Are you working from home? Have you worked from home previously, or is this something new for you? I’ve been working from home full or part-time since 2008. This time around, I haven’t worked outside of my home for eight months. However, I’m not you, so I don’t claim to be an expert on your situation. What I can do is share what has worked for me.


To-Do not To-Clock


For me, it’s important to have a start time, a clock-in time if you will, but after that, I ignore the clock. I don’t have an end of the day hour. I do have a no later than time. Your job may require you to be on the clock. For example, my youngest daughter teaches high school and must be available for classes. But if you don’t have to be available to respond to inquiries, ask yourself this.


What’s more important, putting in the hours, or getting the job done? Silly question isn’t it. However, for those of us who did clock-in and out of the workplace, we’ve been indoctrinated, almost brain-washed, to put in a fixed number of hours regardless of what was accomplished.


“Instead of looking at the clock, I look at my list. I begin each day with a task list, which I expect to complete. This can only be accomplished by constructing a realistic, highly doable list.


By calculating how long each task will take, I schedule a full day. If I work faster or smarter and complete the tasks sooner, I have more hammock time. If I take a two-hour break to mow the lawn before it rains, I keep working until my task list is complete.
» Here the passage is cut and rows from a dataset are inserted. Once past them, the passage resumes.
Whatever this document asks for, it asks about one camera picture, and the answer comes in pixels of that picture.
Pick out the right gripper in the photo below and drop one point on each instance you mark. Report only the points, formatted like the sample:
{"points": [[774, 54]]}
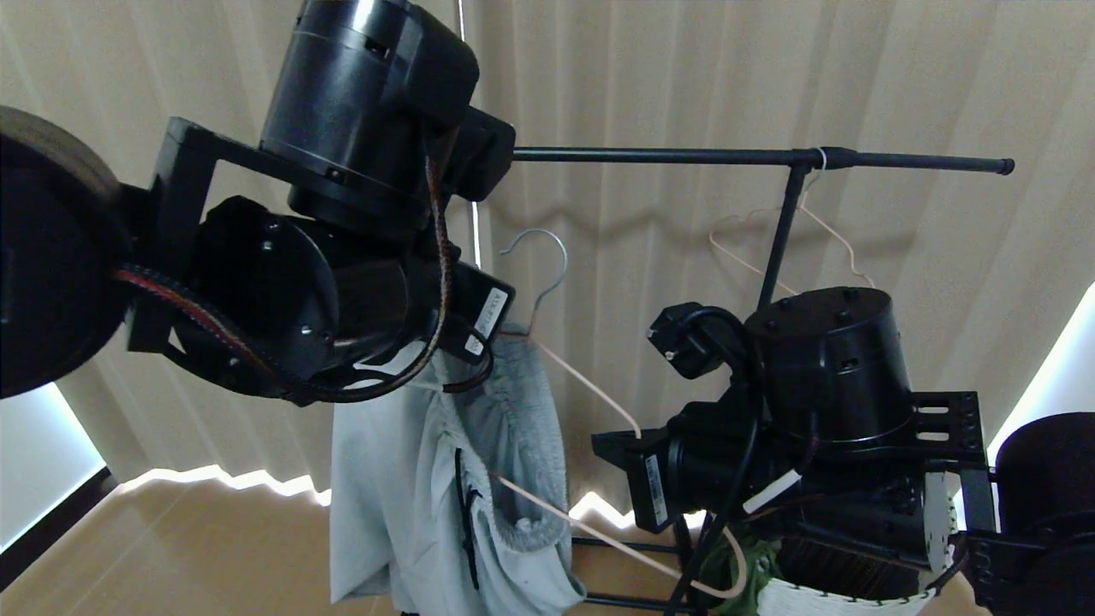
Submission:
{"points": [[701, 470]]}

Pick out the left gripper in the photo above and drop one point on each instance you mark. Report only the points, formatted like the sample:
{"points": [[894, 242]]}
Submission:
{"points": [[282, 299]]}

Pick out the pink clothes hanger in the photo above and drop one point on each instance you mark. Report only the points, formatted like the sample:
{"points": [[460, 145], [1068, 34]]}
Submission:
{"points": [[599, 532], [838, 248]]}

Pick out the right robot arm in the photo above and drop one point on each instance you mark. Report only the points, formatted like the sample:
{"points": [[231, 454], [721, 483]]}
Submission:
{"points": [[830, 368]]}

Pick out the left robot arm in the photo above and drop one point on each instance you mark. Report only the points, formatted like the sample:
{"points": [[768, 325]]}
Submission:
{"points": [[359, 103]]}

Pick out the white laundry basket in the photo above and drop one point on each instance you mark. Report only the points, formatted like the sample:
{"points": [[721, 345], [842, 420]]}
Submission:
{"points": [[855, 599]]}

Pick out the black clothes rack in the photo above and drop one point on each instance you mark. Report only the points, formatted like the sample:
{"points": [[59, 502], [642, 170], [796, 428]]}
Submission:
{"points": [[667, 156]]}

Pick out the green garment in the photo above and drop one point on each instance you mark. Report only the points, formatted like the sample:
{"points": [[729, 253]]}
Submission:
{"points": [[753, 569]]}

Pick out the beige curtain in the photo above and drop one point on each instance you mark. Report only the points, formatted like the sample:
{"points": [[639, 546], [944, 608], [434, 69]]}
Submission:
{"points": [[642, 85]]}

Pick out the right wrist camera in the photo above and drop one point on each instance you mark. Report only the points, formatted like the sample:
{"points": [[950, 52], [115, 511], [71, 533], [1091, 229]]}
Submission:
{"points": [[684, 342]]}

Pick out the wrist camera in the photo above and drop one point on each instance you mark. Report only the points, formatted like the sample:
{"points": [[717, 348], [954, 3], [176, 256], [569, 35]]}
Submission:
{"points": [[684, 342], [488, 154]]}

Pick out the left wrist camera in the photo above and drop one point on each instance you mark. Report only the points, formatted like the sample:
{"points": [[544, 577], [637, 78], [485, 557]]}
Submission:
{"points": [[488, 154]]}

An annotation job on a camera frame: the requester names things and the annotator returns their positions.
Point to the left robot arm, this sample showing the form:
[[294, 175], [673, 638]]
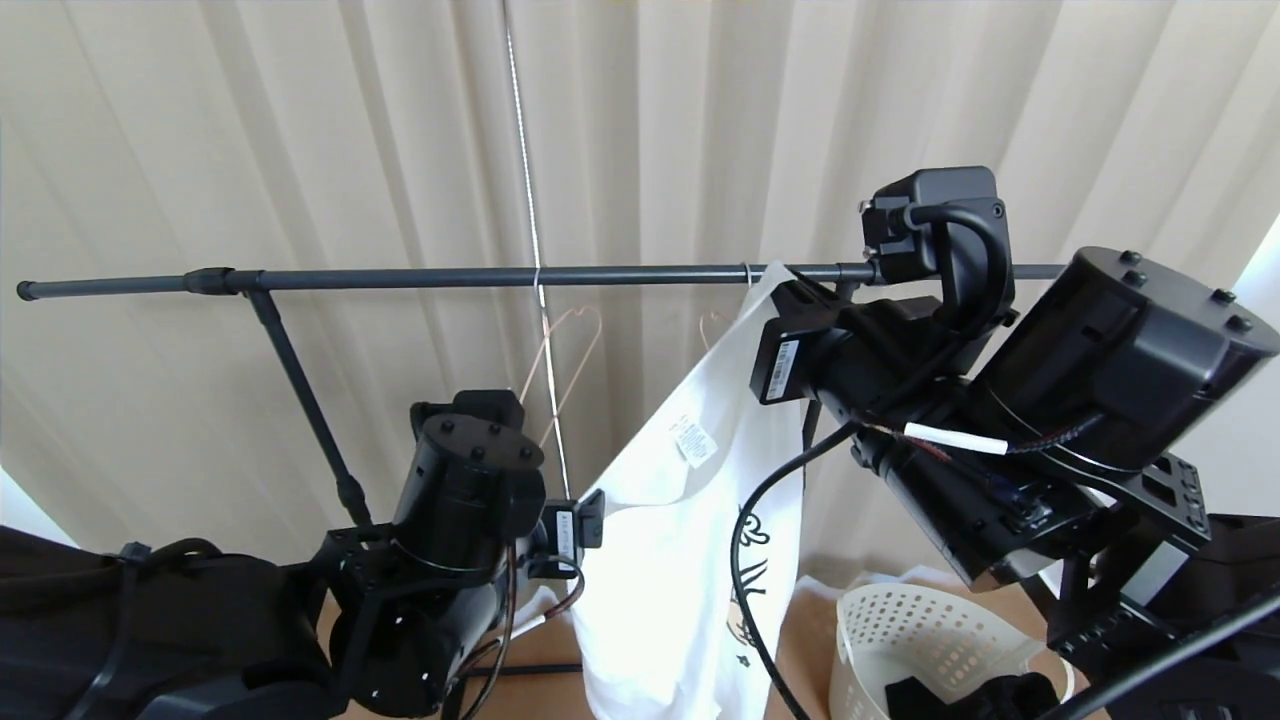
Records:
[[460, 500]]

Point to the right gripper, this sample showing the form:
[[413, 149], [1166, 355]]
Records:
[[880, 350]]

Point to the beige curtain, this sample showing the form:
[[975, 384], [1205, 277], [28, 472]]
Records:
[[250, 130]]

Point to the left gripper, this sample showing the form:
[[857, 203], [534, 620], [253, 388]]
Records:
[[585, 520]]

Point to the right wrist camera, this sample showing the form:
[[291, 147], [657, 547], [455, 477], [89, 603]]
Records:
[[940, 200]]

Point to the white laundry basket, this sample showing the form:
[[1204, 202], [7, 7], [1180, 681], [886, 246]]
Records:
[[900, 630]]

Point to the black garment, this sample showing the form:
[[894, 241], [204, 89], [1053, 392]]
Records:
[[1000, 700]]

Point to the black clothes rack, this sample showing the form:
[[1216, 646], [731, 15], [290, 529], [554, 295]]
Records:
[[400, 278]]

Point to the pink clothes hanger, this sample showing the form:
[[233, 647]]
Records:
[[747, 272], [538, 275]]

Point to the white printed t-shirt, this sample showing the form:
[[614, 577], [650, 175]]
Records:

The key is to make a realistic list — not a wish list. Unless it’s Armageddon or my network goes down (same thing), I complete the list regardless of the time. I’m not an expert on ROWE (Results Only Work Environment), but I know what works for me.” -- The Key Ingredient to Successfully Working from Home


“I usually get more done at home because I’m not wasting my time on useless meetings or catching up with a coworker about my weekend plans. Remote working, I think, is the future and productive goals should be set instead of punching a timecard.” -- Too Much Work? by Mandi Welch


If this sounds like you, then working from home is a chance for a new beginning. Instead of focusing on the clock, concentrate on tasks.


Get Organized


Organization doesn’t come naturally to me. I have to work at. Coworkers have commented on how organized I am. If they only knew. I learned to be organized because I had to, to survive. Between the ADHA and dyslexia, I was a lost cause. So, here’s my point if I can do it …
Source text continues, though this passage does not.